▶ [What you need to do]
Restate, word for word, every line of the data.

··· Source data

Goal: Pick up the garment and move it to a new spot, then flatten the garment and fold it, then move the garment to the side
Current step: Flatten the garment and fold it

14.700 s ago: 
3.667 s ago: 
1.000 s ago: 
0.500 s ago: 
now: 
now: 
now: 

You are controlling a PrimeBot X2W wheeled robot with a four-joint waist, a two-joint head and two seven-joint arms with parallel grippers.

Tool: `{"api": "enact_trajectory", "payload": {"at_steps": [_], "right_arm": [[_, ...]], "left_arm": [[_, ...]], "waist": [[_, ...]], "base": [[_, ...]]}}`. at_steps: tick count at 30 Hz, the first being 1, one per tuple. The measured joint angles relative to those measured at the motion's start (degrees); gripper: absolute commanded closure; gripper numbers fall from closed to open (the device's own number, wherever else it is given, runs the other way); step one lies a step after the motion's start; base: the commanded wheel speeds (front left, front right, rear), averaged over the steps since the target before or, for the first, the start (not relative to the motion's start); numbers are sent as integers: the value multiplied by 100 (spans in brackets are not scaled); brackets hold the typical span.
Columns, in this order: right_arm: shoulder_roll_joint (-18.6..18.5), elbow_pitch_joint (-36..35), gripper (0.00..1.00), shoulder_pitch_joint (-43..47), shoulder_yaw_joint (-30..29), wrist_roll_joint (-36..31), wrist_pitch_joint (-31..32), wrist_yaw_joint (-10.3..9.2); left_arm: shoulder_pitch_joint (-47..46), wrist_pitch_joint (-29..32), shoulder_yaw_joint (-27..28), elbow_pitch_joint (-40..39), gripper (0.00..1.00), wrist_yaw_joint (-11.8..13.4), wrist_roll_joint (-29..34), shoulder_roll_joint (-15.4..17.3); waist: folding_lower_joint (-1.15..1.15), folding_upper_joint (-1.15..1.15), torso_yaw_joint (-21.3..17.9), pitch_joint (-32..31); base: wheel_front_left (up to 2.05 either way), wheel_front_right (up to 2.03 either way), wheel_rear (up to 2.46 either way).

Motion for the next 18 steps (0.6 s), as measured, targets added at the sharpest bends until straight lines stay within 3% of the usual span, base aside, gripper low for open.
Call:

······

▶ [Your response]
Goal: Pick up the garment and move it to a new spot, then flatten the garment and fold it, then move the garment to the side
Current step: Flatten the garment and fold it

14.700 s ago: 
3.667 s ago: 
1.000 s ago: 
0.500 s ago: 
now: 
now: 
now: 

You are controlling a PrimeBot X2W wheeled robot with a four-joint waist, a two-joint head and two seven-joint arms with parallel grippers.

Tool: `{"api": "enact_trajectory", "payload": {"at_steps": [_], "right_arm": [[_, ...]], "left_arm": [[_, ...]], "waist": [[_, ...]], "base": [[_, ...]]}}`. at_steps: tick count at 30 Hz, the first being 1, one per tuple. The measured joint angles relative to those measured at the motion's start (degrees); gripper: absolute commanded closure; gripper numbers fall from closed to open (the device's own number, wherever else it is given, runs the other way); step one lies a step after the motion's start; base: the commanded wheel speeds (front left, front right, rear), averaged over the steps since the target before or, for the first, the start (not relative to the motion's start); numbers are sent as integers: the value multiplied by 100 (spans in brackets are not scaled); brackets hold the typical span.
Columns, in this order: right_arm: shoulder_roll_joint (-18.6..18.5), elbow_pitch_joint (-36..35), gripper (0.00..1.00), shoulder_pitch_joint (-43..47), shoulder_yaw_joint (-30..29), wrist_roll_joint (-36..31), wrist_pitch_joint (-31..32), wrist_yaw_joint (-10.3..9.2); left_arm: shoulder_pitch_joint (-47..46), wrist_pitch_joint (-29..32), shoulder_yaw_joint (-27..28), elbow_pitch_joint (-40..39), gripper (0.00..1.00), wrist_yaw_joint (-11.8..13.4), wrist_roll_joint (-29..34), shoulder_roll_joint (-15.4..17.3); waist: folding_lower_joint (-1.15..1.15), folding_upper_joint (-1.15..1.15), torso_yaw_joint (-21.3..17.9), pitch_joint (-32..31); base: wheel_front_left (up to 2.05 either way), wheel_front_right (up to 2.03 either way), wheel_rear (up to 2.46 either way).

Motion for the next 18 steps (0.6 s), as measured, targets added at the sharpest bends until straight lines stay within 3% of the usual span, base aside, gripper low for open.
Call:

The answer is finished.